Unless enhanced protection against the lifetime limit was successfully applied for by 5 April 2009 and has been retained, any pension funds in excess of the personal lifetime allowance or if more the fixed protection amount are subject to an additional tax charge. For enhanced or fixed protection to be retained no further tax relievable contributions (personal of employer) must be made to registered pension schemes.

Pension benefits are 'tested' against the lifetime allowance mainly (but not always) when they come into payment - this is known as a 'benefit crystallization event' (BCE). Examples of BCEs include taking benefits other than ongoing income drawdown payments, attaining age 75 and transferring to an overseas pension arrangement.

Benefits payable

The main benefits payable on retirement from age 55 and older are:

 

  • tax free lump sum of up to 25% of the value of the pension fund (capped at the lifetime allowance, subject to any enhancement or protection);
  • lump sum taxed at 55% of the amount in excess of the lifetime allowance, subject to any enhancement or protection
  • annual taxed capped drawdown income of 120% of GAD amount for reference years commencing from 26 March 2013 (those commencing prior to 26 March 2013 the maximum was 100% of GAD amount), which must be reset at least every three years until age 75 after which it is annually.

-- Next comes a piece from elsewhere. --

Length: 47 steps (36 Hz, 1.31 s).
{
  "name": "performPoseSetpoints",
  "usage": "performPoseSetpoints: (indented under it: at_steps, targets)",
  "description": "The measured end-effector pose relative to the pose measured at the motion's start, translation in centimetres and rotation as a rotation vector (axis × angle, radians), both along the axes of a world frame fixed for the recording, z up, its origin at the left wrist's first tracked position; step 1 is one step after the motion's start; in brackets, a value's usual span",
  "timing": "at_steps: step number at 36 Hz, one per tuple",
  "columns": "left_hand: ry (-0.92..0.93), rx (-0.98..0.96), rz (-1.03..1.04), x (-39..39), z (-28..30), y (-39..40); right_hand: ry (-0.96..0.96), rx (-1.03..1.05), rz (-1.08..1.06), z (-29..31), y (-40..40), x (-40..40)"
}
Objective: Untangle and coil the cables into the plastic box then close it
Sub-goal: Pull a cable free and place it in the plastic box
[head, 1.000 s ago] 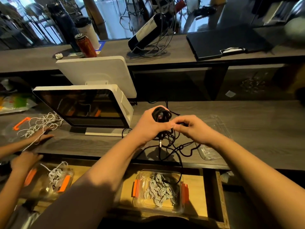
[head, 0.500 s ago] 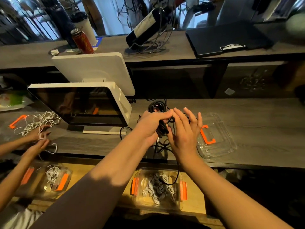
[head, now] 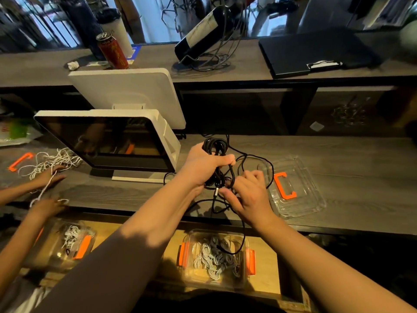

It is possible to take more than the GAD amount as taxed income under flexible drawdown. To do this no further pension contributions can be made and a minimum guaranteed income currently of £20,000 from certain other pension arrangements is required.  These include state pension, most annuities, most defined benefit occupational pensions and certain scheme pensions.

 

In addition to the above the following benefits arise on death:

 

  • 100% of the fund, subject to any applicable lifetime allowance, on death before 75 where no benefits have been taken, one or more dependent's pensions or a combination of both;
  • where benefits have been taken or after age 75 a lump sum taxed at 55%, one or more dependent's pensions or a combination of both.

Alternatively some or all can be paid to a registered charity without any tax being payable.